What to produce:
Reproduce the listing below in full and without alteration, apart from its pictures.

━━━━

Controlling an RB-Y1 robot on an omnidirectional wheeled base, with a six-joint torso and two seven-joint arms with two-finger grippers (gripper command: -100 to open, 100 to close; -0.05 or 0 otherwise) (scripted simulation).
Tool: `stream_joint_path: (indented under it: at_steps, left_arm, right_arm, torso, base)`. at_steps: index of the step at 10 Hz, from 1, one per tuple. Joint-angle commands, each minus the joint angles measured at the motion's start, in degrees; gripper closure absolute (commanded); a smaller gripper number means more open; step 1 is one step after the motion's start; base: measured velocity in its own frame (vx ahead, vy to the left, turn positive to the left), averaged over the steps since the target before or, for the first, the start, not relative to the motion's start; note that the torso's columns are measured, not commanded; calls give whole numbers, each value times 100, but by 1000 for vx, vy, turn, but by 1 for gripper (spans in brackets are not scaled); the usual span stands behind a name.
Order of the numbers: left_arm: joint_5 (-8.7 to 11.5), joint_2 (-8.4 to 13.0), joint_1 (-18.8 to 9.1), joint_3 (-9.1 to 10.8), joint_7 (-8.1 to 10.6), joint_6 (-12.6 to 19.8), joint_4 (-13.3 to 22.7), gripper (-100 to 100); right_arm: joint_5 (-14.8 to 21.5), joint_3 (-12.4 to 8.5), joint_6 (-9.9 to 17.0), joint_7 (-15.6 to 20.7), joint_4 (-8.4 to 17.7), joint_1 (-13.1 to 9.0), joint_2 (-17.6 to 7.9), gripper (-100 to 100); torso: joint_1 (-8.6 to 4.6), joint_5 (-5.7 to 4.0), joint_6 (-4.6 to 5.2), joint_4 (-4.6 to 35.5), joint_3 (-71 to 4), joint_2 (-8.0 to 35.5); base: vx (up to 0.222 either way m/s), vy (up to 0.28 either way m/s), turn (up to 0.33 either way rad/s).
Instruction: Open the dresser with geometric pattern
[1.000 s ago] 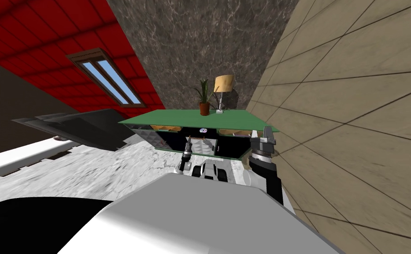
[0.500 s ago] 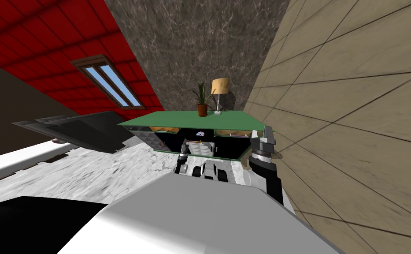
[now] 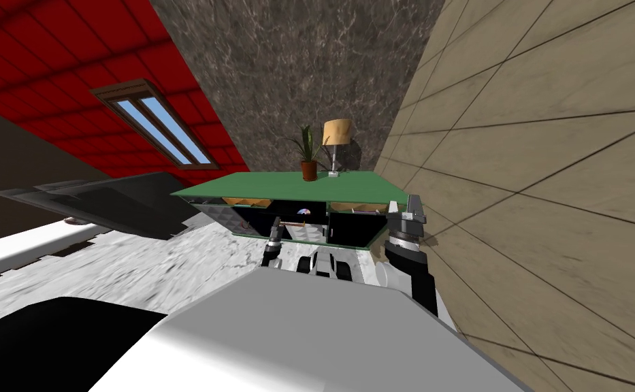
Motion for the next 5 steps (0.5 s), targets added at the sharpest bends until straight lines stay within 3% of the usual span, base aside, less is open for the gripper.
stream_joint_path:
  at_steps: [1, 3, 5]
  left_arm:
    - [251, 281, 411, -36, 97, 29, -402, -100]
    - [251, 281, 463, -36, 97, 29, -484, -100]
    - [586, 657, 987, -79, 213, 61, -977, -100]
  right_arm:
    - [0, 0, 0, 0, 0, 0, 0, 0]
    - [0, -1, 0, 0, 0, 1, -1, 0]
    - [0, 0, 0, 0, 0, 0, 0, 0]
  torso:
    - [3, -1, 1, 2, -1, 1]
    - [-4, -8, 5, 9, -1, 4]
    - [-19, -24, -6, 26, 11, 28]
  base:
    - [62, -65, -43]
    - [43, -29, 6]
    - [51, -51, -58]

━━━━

Final answer:
Controlling an RB-Y1 robot on an omnidirectional wheeled base, with a six-joint torso and two seven-joint arms with two-finger grippers (gripper command: -100 to open, 100 to close; -0.05 or 0 otherwise) (scripted simulation).
Tool: `stream_joint_path: (indented under it: at_steps, left_arm, right_arm, torso, base)`. at_steps: index of the step at 10 Hz, from 1, one per tuple. Joint-angle commands, each minus the joint angles measured at the motion's start, in degrees; gripper closure absolute (commanded); a smaller gripper number means more open; step 1 is one step after the motion's start; base: measured velocity in its own frame (vx ahead, vy to the left, turn positive to the left), averaged over the steps since the target before or, for the first, the start, not relative to the motion's start; note that the torso's columns are measured, not commanded; calls give whole numbers, each value times 100, but by 1000 for vx, vy, turn, but by 1 for gripper (spans in brackets are not scaled); the usual span stands behind a name.
Order of the numbers: left_arm: joint_5 (-8.7 to 11.5), joint_2 (-8.4 to 13.0), joint_1 (-18.8 to 9.1), joint_3 (-9.1 to 10.8), joint_7 (-8.1 to 10.6), joint_6 (-12.6 to 19.8), joint_4 (-13.3 to 22.7), gripper (-100 to 100); right_arm: joint_5 (-14.8 to 21.5), joint_3 (-12.4 to 8.5), joint_6 (-9.9 to 17.0), joint_7 (-15.6 to 20.7), joint_4 (-8.4 to 17.7), joint_1 (-13.1 to 9.0), joint_2 (-17.6 to 7.9), gripper (-100 to 100); torso: joint_1 (-8.6 to 4.6), joint_5 (-5.7 to 4.0), joint_6 (-4.6 to 5.2), joint_4 (-4.6 to 35.5), joint_3 (-71 to 4), joint_2 (-8.0 to 35.5); base: vx (up to 0.222 either way m/s), vy (up to 0.28 either way m/s), turn (up to 0.33 either way rad/s).
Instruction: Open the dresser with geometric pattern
[1.000 s ago] 
[0.500 s ago] 
[now] 
Motion for the next 5 steps (0.5 s), targets added at the sharpest bends until straight lines stay within 3% of the usual span, base aside, less is open for the gripper.
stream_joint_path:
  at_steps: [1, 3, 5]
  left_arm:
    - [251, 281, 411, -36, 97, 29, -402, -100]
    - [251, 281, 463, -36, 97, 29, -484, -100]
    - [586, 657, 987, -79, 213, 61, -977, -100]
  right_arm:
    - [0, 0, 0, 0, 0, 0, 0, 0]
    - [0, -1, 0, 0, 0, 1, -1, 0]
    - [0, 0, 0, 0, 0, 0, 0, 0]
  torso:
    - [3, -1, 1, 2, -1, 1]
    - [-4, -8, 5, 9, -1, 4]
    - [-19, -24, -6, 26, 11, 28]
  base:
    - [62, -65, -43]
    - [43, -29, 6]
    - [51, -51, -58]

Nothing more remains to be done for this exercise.